Many families are facing new financial challenges in light of the coronavirus emergency, and College Confidential has fielded dozens of questions on this topic recently. To address those queries, we hosted a webinar on April 9 entitled “Paying for College Amid Changes Due to the Impact of COVID-19.”

During the event, moderated by Aaron Murphy, manager of learning and development with Inside Track, the following panelists offered their perspectives on the issue:

  • Denise Trusty, director of financial aid with Morehead State University
  • Laura Reisert Kalinkewicz, associate vice president of college partnerships with RaiseMe
  • Amy Nelson, director of sales at International Scholarship and Tuition Services
  • Charlie Javice, founder and CEO of Frank.

Check out the following topics that the panelists discussed, along with their views of how things may unfold amid the financial challenges brought on by the coronavirus outbreak.

Family Finances Changed? Contact Your Schools

If you plan to start college in the fall as a freshman — or return to school as an existing student — and your financial situation has changed since you applied for financial aid, you should contact the colleges on your list immediately. Financial aid departments can consider appeals for more money, but must base these decisions on each individual student’s situation, Trusty said.

“I know with Morehead State, where I work, we will be doing professional judgement calls on all students who say they’ve been affected,” she noted. “We will reach out to those students to see what we can do to help them maybe obtain additional funding, additional grants, scholarships, whatever they would be eligible for. We do professional judgment all the time for our students, because things happen all the time. This year will be an especially large amount of those, I’m sure, but those are up to individual schools to make that call for their students.”

In addition, she added, the Department of Education has set aside over $6 billion for additional grants and scholarships that the universities will be able to use. “Currently, I don’t know how that’s all going to play into this,” Trusty said. “So that will be up to each individual university on how they lay those out. I know it will be beneficial, I just don’t know how available that will be to each student.”

Keep in mind that schools are accustomed to reviewing financial aid appeals, and they all have processes in place for to do so. “It is really, really important to know that schools typically leave a budget from 10 percent to 20 percent or so of their financial aid dollars for what would be called a professional judgment bucket,”Javice said. “Therefore, there is additional money to be had, and it’s up to you to request it. You should approach your school as soon as you know you might need more money, and be prepared to show supporting documentation demonstrating how your finances are different from when you filed your FAFSA initially. This might require proof of a job loss, medical bills, a cut in pay or another such issue, Javice said.

In addition, if another school gave you a better financial offer, you can petition the school that gave you the lower offer for more money, Javice noted. “This typically works better for private institutions versus public state schools, given the fact that they have a little bit more discrepancy and more dollars to put to work in terms of a tuition discount,” she added. “This is solely up to the school on a case by case basis.” In some cases, the money is distributed on a first come, first serve timeline, so don’t wait if you know you need more aid.
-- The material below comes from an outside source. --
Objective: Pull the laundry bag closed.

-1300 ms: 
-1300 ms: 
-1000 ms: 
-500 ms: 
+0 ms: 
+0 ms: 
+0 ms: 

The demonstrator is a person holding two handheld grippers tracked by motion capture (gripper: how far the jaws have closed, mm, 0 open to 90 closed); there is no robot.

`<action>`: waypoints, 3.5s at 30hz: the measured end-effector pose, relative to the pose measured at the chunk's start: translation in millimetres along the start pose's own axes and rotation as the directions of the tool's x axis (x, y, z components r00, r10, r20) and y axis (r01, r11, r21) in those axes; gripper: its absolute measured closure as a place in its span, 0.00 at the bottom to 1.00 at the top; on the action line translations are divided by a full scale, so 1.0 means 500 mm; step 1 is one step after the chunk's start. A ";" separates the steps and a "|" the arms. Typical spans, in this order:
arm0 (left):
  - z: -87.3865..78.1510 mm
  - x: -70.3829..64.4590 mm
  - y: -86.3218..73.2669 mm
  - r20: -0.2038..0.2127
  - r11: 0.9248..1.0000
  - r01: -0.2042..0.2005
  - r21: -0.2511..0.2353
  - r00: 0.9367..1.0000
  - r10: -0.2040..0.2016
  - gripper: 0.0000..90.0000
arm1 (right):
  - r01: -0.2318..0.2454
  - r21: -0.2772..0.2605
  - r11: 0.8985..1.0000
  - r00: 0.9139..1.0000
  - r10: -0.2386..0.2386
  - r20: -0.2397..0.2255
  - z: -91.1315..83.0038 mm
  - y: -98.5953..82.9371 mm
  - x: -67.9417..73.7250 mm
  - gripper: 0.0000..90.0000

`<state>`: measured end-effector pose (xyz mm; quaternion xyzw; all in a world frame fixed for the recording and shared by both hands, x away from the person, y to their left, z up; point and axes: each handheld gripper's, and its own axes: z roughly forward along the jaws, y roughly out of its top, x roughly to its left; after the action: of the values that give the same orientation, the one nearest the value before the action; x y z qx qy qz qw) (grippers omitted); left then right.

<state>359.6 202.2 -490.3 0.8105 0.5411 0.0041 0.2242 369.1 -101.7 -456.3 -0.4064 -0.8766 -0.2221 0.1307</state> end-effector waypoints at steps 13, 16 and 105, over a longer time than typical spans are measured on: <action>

Although financial aid can be a stressful topic, try not to be emotional when you request more money, Javice added. You’ll get a lot further by having organized documentation to present than you would by getting angry or upset, she noted.

Consider Outside Scholarships

The coronavirus situation has changed plans not only for incoming freshmen, but also for current college students, Nelson said. “Organizations are stepping up and trying to find ways to provide additional scholarship opportunities this year,” she noted. Students should be proactive in seeking those options.
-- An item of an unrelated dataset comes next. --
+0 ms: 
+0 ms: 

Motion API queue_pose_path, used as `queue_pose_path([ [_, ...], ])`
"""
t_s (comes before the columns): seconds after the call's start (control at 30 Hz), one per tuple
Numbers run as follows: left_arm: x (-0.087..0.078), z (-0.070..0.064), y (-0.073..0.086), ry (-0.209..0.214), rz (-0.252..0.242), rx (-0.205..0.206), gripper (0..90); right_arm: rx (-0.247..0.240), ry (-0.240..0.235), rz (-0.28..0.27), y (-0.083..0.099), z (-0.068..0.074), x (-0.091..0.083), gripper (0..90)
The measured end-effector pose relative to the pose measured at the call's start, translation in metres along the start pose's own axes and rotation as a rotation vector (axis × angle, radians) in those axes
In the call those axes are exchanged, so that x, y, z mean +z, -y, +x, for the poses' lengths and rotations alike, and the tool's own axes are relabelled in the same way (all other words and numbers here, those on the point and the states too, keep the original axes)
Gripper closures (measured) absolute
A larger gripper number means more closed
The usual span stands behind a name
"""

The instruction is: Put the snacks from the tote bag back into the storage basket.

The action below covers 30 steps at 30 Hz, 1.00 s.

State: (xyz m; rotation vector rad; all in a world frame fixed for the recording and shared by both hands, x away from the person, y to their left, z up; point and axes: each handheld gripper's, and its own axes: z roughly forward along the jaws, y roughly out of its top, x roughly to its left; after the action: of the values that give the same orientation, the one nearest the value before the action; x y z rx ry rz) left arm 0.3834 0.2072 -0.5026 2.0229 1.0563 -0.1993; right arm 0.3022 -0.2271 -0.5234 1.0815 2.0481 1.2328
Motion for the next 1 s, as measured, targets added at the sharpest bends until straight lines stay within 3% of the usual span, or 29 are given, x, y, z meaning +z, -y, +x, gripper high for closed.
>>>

Raise Me is offering new micro-scholarships for students who are seeking additional funding sources, Kalinkewicz said. In addition, she encourages students to ask colleges for more time to make decisions, even if the school hasn’t extended its deposit process. You can always try and request additional time to get your financial aid package right, she noted.

Finding more money is not relegated to younger students, Javice added. “Adult learners comprise the biggest group of people actually going to college today,” she noted. It’s very common for people to be seeking new types of skills and going back to college to gain additional degrees. Financial aid is available to adult learners, and they may even get aid to pay such costs as rent, she added. In addition, they can seek outside scholarships or employer-matching funds to pay for their educations.

Not Necessarily Too Late to File FAFSA

Students who didn’t file a FAFSA already should do that as soon as possible so you can get access to financial aid funds, Javice said. Federal FAFSA deadlines are usually in June, but states make their own deadlines for state aid. Some states, such as New Jersey, have moved their deadlines back for this year, so check to make sure you stay on top of your deadlines.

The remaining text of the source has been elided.